What lame jokes do people ALWAYS make when they meet you?

Telling people you’re from Hawaii always makes for a litany of comments, some ignorant and some curious. I try to field them all with grace and surprise, as if I’d never before heard:
“So how long have you lived in the States?” and its variation “When did you come to the States?” Sometimes, I don’t have the heart to correct them. If I’m in a pissy mood, though, watch out.
“Why would you ever want to move here?” This one is best asked in the middle of winter, with snow swirling around outside.
The jokes are more of the “do you live in a grass shack/wear a grass skirt and coconut bra/surf all day/lie out on the beach” variety. There’s the occasional inquiry about the Brady’s freaky tiki, but those seem to have died off lately.

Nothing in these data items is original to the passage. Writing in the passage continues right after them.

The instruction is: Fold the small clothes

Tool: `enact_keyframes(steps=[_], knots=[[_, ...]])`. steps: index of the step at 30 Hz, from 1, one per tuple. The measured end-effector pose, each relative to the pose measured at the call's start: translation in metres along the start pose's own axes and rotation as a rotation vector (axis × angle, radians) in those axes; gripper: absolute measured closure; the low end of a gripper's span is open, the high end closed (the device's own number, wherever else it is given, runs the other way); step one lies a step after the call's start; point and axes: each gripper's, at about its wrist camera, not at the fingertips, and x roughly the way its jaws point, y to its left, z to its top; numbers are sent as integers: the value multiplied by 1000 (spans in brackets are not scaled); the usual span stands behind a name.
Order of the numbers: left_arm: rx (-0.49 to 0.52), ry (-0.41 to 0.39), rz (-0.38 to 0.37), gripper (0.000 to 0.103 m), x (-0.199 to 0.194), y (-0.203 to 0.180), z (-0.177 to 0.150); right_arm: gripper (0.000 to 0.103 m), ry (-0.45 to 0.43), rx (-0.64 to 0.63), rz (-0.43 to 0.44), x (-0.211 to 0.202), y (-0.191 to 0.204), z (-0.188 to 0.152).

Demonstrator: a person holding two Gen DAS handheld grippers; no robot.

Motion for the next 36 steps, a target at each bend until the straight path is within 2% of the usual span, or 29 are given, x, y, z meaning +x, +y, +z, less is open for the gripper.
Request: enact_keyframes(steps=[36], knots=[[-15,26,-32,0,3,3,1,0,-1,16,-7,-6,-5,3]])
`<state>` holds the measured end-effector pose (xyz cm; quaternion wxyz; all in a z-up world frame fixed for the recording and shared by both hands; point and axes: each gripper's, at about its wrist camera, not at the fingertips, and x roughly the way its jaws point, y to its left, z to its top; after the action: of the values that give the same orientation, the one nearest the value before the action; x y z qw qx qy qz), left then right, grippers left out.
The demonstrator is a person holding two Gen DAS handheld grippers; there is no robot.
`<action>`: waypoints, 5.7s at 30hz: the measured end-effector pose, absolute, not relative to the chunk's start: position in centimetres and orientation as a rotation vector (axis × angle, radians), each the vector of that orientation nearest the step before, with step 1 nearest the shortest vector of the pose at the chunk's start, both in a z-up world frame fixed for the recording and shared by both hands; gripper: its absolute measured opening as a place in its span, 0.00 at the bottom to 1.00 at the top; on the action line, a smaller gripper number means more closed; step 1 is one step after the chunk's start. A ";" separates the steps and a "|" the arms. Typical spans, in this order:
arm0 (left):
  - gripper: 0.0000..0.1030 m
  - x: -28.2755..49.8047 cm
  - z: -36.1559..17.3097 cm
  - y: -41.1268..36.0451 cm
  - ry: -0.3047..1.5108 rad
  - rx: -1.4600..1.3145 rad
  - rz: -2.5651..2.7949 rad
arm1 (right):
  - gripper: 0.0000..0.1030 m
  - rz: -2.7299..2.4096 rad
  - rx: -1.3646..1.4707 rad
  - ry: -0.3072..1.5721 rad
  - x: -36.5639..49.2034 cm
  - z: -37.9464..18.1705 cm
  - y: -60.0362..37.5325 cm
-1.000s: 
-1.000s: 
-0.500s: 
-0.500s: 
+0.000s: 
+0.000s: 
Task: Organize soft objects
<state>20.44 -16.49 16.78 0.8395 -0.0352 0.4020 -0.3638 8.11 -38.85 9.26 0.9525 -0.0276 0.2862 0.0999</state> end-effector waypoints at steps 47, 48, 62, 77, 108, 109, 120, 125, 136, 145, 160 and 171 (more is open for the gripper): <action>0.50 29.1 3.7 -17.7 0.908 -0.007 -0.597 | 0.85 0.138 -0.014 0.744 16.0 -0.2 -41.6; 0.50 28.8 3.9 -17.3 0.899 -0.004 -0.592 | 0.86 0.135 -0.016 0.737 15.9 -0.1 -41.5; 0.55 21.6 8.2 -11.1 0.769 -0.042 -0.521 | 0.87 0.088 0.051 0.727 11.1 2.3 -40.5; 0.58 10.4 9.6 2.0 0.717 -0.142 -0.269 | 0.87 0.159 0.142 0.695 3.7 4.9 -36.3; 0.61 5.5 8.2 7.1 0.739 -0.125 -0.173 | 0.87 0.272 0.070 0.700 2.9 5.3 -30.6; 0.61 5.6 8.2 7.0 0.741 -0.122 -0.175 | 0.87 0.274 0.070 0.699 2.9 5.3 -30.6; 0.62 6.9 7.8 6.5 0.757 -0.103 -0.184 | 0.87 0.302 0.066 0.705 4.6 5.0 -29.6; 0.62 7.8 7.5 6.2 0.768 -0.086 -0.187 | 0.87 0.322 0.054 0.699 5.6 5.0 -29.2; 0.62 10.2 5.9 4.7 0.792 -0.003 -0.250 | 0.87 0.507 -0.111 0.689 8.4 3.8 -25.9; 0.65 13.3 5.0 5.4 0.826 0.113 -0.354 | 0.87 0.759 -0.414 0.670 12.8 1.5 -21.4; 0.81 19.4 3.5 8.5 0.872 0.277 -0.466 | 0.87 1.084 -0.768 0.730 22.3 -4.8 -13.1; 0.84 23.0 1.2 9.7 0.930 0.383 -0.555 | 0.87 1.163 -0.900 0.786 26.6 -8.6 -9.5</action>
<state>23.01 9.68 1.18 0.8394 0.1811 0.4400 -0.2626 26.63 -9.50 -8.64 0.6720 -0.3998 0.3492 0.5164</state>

The one I get all the time now is “if we stand on either side of you, you’ll be in the middle!”

Wanna take a stab at my name?:slight_smile:

And a friend of mine is named “Jon Smith.” He gets stupid comments about it all the time, mostly from my dad.

My last name is “Darigo.” No, we didn’t invent the fucking tortilla chip.

My full name is very Italian. And since I’m 6’4" with brown hair, fair skin, and brown eyes, I get the “Well, you don’t LOOK Italian!” response from lots of folks.

Eventually I realized that if I told them my name used to be Ernie Hitler but I changed it to avoid any connection to Great-Uncle Adolf they’ll shut up while they try to figure out if I’m shitting them.

Remember Rocky IV? The one with Dolph Lundgren?

My last name is the same as his characters’ last name.

No, I’m not Russian, you turd. No, I’m not related to Dolph Lundren, either (I swear, whatever leap of logic that took…). And most importantly, no I do NOT have a brother named Ivan.

Reality…movies…NOT THE SAME THING.

“Ernie Hitler”!!!

BAHAHAHAHA!!!

Do you live with your friend, “Bert Mussolini?” And hang out with “Kermit Tojo” and “Grover Himmler?”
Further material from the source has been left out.